How to complete this task -> Go through the listing and set it down exactly, leaving out its pictures.

::::::

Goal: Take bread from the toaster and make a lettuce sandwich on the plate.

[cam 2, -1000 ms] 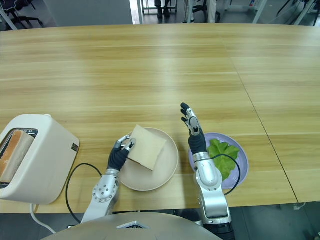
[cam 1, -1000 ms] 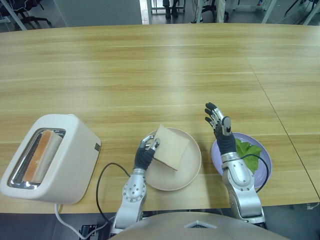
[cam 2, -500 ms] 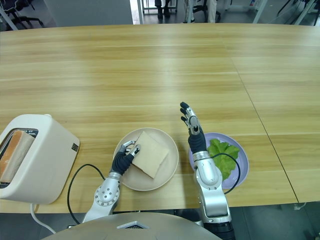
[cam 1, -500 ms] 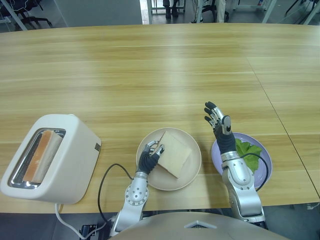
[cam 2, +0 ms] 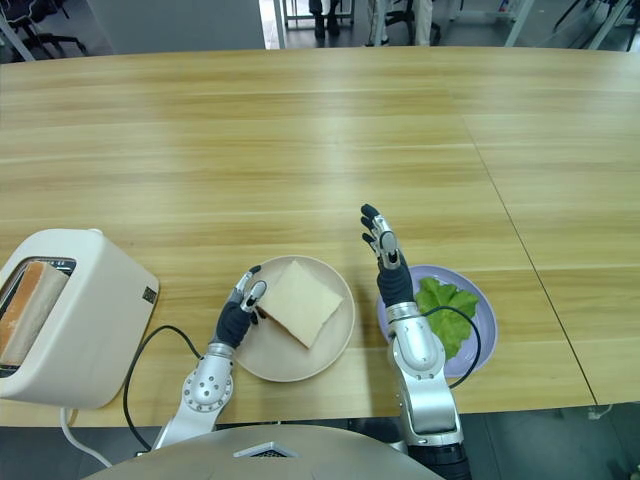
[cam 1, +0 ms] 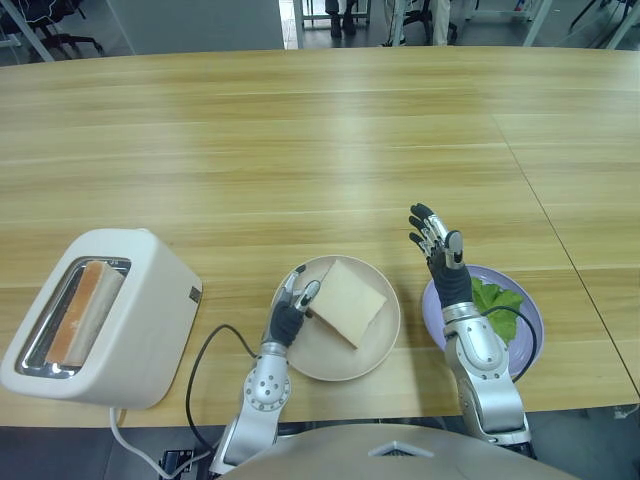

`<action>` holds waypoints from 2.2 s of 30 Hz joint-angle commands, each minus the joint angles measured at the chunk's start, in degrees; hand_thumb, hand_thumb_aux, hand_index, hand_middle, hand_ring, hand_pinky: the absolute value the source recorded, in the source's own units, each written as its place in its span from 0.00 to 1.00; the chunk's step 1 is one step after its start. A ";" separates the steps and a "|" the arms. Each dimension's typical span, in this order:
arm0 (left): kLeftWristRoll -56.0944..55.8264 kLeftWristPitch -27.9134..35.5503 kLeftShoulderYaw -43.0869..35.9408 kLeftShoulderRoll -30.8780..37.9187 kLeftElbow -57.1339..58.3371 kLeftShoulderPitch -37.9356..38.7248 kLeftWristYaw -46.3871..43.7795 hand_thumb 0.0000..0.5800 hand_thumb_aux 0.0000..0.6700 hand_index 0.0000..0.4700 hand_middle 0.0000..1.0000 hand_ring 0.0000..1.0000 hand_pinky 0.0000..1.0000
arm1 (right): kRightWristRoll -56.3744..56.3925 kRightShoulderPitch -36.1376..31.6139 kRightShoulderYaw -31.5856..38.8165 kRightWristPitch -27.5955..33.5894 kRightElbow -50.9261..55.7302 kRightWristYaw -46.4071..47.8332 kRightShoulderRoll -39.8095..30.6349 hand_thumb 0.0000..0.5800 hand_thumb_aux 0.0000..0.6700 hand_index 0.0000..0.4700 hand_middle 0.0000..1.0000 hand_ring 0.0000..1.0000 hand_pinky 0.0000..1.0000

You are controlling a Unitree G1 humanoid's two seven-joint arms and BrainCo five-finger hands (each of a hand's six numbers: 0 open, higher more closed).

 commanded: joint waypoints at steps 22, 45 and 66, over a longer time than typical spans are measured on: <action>7.92 -3.01 5.77 -0.03 -19.58 -0.37 4.57 0.00 0.00 0.00 0.00 0.00 0.00 | -0.70 -0.78 -0.74 1.76 1.71 0.28 -1.71 0.00 0.00 0.00 0.00 0.00 0.00; 9.28 -12.22 4.85 -5.73 -7.63 0.45 13.44 0.00 0.00 0.00 0.00 0.00 0.00 | -42.93 -1.51 -7.22 -3.38 10.65 -6.61 -41.03 0.00 0.00 0.00 0.00 0.00 0.00; 10.90 -12.31 7.94 -7.01 -9.32 5.07 18.03 0.00 0.00 0.00 0.00 0.00 0.00 | -49.79 -5.32 -1.78 -5.22 20.13 -9.48 -41.18 0.00 0.00 0.00 0.00 0.00 0.00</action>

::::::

Your response ->
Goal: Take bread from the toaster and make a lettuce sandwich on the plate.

[cam 2, -1000 ms] 
[cam 1, -1000 ms] 
[cam 2, -500 ms] 
[cam 1, -500 ms] 
[cam 2, +0 ms] 
[cam 1, +0 ms] 

`<action>` holds waypoints from 2.2 s of 30 Hz joint-angle commands, each minus the joint angles measured at the chunk's start, in degrees; hand_thumb, hand_thumb_aux, hand_index, hand_middle, hand_ring, hand_pinky: the absolute value the source recorded, in the source's own units, each written as its place in its span from 0.00 to 1.00; the chunk's step 1 is one step after its start. A ";" separates the steps and a "|" the arms. Each dimension's typical span, in this order:
arm0 (left): kLeftWristRoll -56.0944..55.8264 kLeftWristPitch -27.9134..35.5503 kLeftShoulderYaw -43.0869..35.9408 kLeftShoulderRoll -30.8780..37.9187 kLeftElbow -57.1339..58.3371 kLeftShoulderPitch -37.9356..38.7248 kLeftWristYaw -46.3871..43.7795 hand_thumb 0.0000..0.5800 hand_thumb_aux 0.0000..0.6700 hand_index 0.0000..0.4700 hand_middle 0.0000..1.0000 hand_ring 0.0000..1.0000 hand_pinky 0.0000..1.0000
arm1 (right): kRightWristRoll -56.3744..56.3925 kRightShoulderPitch -36.1376..31.6139 kRightShoulderYaw -31.5856..38.8165 kRightWristPitch -27.5955..33.5894 kRightElbow -50.9261..55.7302 kRightWristYaw -46.4071..47.8332 kRightShoulderRoll -39.8095..30.6349 hand_thumb 0.0000..0.5800 hand_thumb_aux 0.0000..0.6700 hand_index 0.0000..0.4700 hand_middle 0.0000..1.0000 hand_ring 0.0000..1.0000 hand_pinky 0.0000..1.0000

You are controlling a Unitree G1 humanoid's two seven-joint arms and BrainCo five-finger hands (each of a hand's six numbers: 0 open, higher more closed).

 commanded: joint waypoints at steps 22, 45 and 66, over a longer time than typical spans are measured on: <action>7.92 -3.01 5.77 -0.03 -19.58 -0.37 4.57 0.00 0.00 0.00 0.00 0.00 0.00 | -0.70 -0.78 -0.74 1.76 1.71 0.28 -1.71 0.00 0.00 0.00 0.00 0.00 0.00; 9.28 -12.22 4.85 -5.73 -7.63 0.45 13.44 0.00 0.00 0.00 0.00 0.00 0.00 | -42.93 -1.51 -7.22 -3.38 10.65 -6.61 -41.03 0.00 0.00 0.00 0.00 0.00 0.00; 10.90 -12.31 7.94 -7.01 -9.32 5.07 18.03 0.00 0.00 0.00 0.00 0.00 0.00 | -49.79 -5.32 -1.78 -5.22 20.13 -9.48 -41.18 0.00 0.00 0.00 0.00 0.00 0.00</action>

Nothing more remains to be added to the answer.